Exercise ::
Reprint all records below exactly. No images.

Material supplied ::
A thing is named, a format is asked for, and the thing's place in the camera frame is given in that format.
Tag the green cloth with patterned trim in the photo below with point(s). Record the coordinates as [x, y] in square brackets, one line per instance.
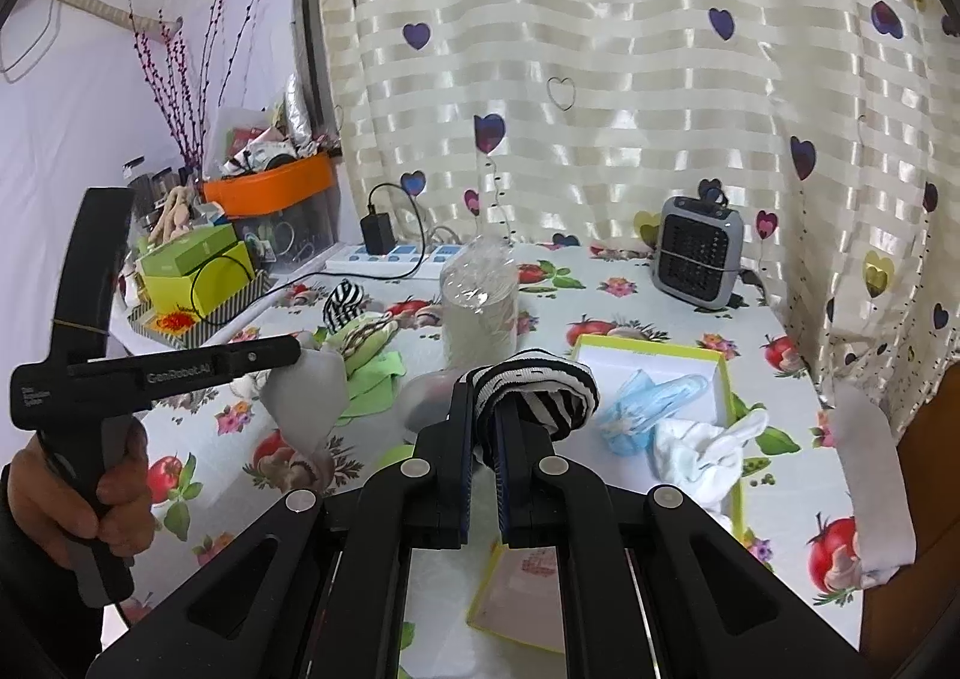
[364, 337]

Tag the long white packet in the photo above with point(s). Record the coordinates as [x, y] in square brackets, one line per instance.
[874, 484]

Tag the purple decorative branches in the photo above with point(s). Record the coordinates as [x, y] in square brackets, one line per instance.
[187, 124]

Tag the pale blue cloth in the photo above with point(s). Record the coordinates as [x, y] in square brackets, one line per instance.
[307, 401]

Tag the tall clear plastic jar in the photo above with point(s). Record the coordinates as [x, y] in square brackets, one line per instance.
[480, 319]

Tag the dark green carton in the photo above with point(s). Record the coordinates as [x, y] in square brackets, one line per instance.
[187, 247]

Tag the clear printed plastic bag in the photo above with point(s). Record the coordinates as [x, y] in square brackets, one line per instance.
[525, 581]

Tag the grey chevron pattern box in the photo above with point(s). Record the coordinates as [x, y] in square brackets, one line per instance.
[232, 307]

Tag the black white striped sock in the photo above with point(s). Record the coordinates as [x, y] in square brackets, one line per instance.
[540, 386]
[343, 304]

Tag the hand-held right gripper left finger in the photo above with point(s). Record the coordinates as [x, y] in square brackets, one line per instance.
[454, 484]

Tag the small grey space heater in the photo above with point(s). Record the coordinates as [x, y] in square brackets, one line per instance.
[697, 251]

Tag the person's left hand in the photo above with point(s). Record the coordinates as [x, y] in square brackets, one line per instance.
[37, 499]

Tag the wooden mannequin figure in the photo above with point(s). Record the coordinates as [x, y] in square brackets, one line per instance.
[176, 206]

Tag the assorted packet pile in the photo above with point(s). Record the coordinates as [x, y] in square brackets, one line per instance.
[262, 150]

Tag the white blue power strip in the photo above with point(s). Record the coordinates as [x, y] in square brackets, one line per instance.
[405, 257]

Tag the cream heart print curtain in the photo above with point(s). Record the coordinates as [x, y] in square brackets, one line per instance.
[600, 86]

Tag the brown wooden cabinet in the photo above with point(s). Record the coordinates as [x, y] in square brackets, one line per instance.
[930, 461]

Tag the person's left forearm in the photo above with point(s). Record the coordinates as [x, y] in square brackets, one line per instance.
[37, 619]

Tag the orange lid storage box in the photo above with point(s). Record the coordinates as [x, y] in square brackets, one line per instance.
[270, 187]

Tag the lime green cardboard box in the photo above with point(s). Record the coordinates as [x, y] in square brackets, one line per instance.
[645, 356]

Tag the fruit print tablecloth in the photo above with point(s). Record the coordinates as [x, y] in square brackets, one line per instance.
[675, 326]

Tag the yellow green carton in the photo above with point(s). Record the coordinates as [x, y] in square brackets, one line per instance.
[169, 289]

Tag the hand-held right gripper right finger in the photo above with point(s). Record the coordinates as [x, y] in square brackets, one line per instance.
[514, 491]

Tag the blue face mask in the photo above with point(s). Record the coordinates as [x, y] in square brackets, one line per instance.
[645, 416]

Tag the grey window frame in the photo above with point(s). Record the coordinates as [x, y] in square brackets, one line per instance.
[307, 26]

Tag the black charger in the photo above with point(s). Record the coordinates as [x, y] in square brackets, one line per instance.
[377, 232]

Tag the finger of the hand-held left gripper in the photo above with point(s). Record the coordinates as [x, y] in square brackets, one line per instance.
[247, 358]

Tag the green sock with teal print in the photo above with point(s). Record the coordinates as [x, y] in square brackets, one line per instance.
[379, 386]

Response to the exercise ::
A thing is named, a format is asked for, and the thing's place in the camera frame is given in that format.
Tag the green cloth with patterned trim in the photo below with point(s). Record the coordinates as [x, y] in square brackets, one line per instance.
[364, 337]

Tag the long white packet in the photo above with point(s). Record the coordinates as [x, y] in square brackets, one line per instance.
[874, 484]

Tag the purple decorative branches in the photo above with point(s). Record the coordinates as [x, y] in square brackets, one line per instance.
[187, 124]

Tag the pale blue cloth in the photo above with point(s). Record the coordinates as [x, y] in square brackets, one line per instance.
[307, 401]

Tag the tall clear plastic jar in the photo above with point(s). Record the coordinates as [x, y] in square brackets, one line per instance.
[480, 319]

Tag the dark green carton in the photo above with point(s). Record the coordinates as [x, y] in square brackets, one line per instance.
[187, 247]

Tag the clear printed plastic bag in the photo above with point(s). Record the coordinates as [x, y] in square brackets, one line per instance.
[525, 581]

Tag the grey chevron pattern box in the photo above with point(s). Record the coordinates as [x, y] in square brackets, one line per instance.
[232, 307]

Tag the black white striped sock in the photo above with point(s). Record the coordinates as [x, y] in square brackets, one line per instance.
[540, 386]
[343, 304]

Tag the hand-held right gripper left finger in the photo above with point(s). Record the coordinates as [x, y] in square brackets, one line per instance.
[454, 484]

Tag the small grey space heater in the photo above with point(s). Record the coordinates as [x, y] in square brackets, one line per instance.
[697, 251]

Tag the person's left hand in the photo above with point(s). Record the coordinates as [x, y] in square brackets, one line per instance.
[37, 499]

Tag the wooden mannequin figure in the photo above with point(s). Record the coordinates as [x, y] in square brackets, one line per instance.
[176, 206]

Tag the assorted packet pile in the photo above with point(s). Record the coordinates as [x, y] in square brackets, one line per instance.
[262, 150]

Tag the white blue power strip in the photo above with point(s). Record the coordinates as [x, y] in square brackets, one line per instance.
[405, 257]

Tag the cream heart print curtain in the photo above with point(s). Record the coordinates as [x, y] in square brackets, one line per instance.
[600, 86]

Tag the brown wooden cabinet in the photo above with point(s). Record the coordinates as [x, y] in square brackets, one line per instance.
[930, 461]

Tag the person's left forearm in the photo above with point(s). Record the coordinates as [x, y] in square brackets, one line per instance.
[37, 619]

Tag the orange lid storage box in the photo above with point(s). Record the coordinates as [x, y] in square brackets, one line per instance.
[270, 187]

Tag the lime green cardboard box in the photo above with point(s). Record the coordinates as [x, y] in square brackets, one line per instance.
[645, 356]

Tag the fruit print tablecloth in the photo above with point(s). Record the coordinates as [x, y] in square brackets, one line per instance.
[675, 326]

Tag the yellow green carton in the photo above with point(s). Record the coordinates as [x, y] in square brackets, one line per instance.
[169, 289]

Tag the hand-held right gripper right finger in the photo above with point(s). Record the coordinates as [x, y] in square brackets, one line per instance.
[514, 491]

Tag the blue face mask in the photo above with point(s). Record the coordinates as [x, y] in square brackets, one line per instance.
[645, 416]

Tag the grey window frame in the photo above with point(s). Record the coordinates as [x, y] in square brackets, one line per instance.
[307, 26]

Tag the black charger in the photo above with point(s). Record the coordinates as [x, y] in square brackets, one line per instance.
[377, 232]

Tag the finger of the hand-held left gripper in the photo above with point(s). Record the coordinates as [x, y] in square brackets, one line per instance.
[247, 358]

Tag the green sock with teal print in the photo above with point(s). Record the coordinates as [x, y] in square brackets, one line per instance.
[379, 386]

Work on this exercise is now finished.